Healthy profit-taking may explain the 5% drop in Mesoblast’s (ASX: MSB) share price today, but the dual-listed ASX/NASDAQ biotech stock is still up over 20% since winning FDA approval for its Ryoncil drug on 19 December.
While the company is no stranger to good news, a spike in recent trading volumes suggests the stock is currently enjoying a strong bullish trend (see table). This marks a noteworthy spike given that the share price is up around 1000% since trading at $0.29 early December 2024.
Despite receiving little to no (key) broker coverage, the biotech darling is popular with retail investors and some buying activity also reflects its size. A market cap of $3.2 billion puts Mesoblast well within ASX200 — which means certain funds are required to buy it.
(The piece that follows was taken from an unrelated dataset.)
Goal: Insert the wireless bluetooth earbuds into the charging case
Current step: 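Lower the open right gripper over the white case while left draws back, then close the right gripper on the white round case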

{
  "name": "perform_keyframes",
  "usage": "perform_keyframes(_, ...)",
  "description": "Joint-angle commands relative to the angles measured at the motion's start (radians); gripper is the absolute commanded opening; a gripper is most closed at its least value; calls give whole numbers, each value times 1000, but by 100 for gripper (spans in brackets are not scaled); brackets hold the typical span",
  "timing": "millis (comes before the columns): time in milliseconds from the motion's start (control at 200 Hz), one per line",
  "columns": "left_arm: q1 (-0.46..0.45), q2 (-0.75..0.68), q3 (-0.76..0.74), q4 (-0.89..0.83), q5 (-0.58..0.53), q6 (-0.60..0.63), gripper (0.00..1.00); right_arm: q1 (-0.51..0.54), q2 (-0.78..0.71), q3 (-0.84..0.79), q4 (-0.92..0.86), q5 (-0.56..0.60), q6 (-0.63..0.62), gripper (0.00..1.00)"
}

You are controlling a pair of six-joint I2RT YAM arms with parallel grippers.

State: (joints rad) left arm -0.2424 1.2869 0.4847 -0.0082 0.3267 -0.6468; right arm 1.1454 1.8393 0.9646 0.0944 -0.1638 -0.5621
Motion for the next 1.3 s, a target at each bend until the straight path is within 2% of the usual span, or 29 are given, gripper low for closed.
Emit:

What’s also attracting global institutional investors to the stock was its inclusion onto the Nasdaq Biotechnology Index last year.
First under the wire
Revelations late last month that its Ryoncil drug was the first approval for any kind of mesenchymal stromal cell therapy in the US - for any indication – was a watershed moment for the stock.
The company’s CEO Silviu Itescu believes the significance of being able to start selling Ryoncil, almost immediately, should not be underestimated.
The drug Ryoncil is currently approved to treat children who suffer adverse effects after allogeneic bone marrow transplants.
There’s now potential now to expand the treatment into the adult cohort, and Itescu also expects the “halo effect” from Ryoncil’s FDA approval to help get future products over the line.
“This approval should provide the confidence that shareholders are looking for in terms of the likelihood of multiple product approvals as we move forward,” said Itescu.
Meanwhile, revenue from Ryoncil is expected to help fund the company’s other drug candidates – Revascor for cardiovascular disease and rexlemestrocel-L for inflammatory pain conditions.
Second generational platform
“There’s a flow-on effect to the rest of our pipeline… our second generation platform, rexlemestrocel, is being developed for cardiovascular disease, for inflammatory back pain – multibillion-dollar opportunities, much larger than GVHD, and those are either in phase three or have completed phase three,” said Itescu.
“So those are the next ones that we will aim to get in front of the FDA and potentially over the line next year and beyond that.”
While Mesoblast delivered an earnings loss of -$56.2 million in FY24, greater than forecast, it has has provided no guidance on future earnings.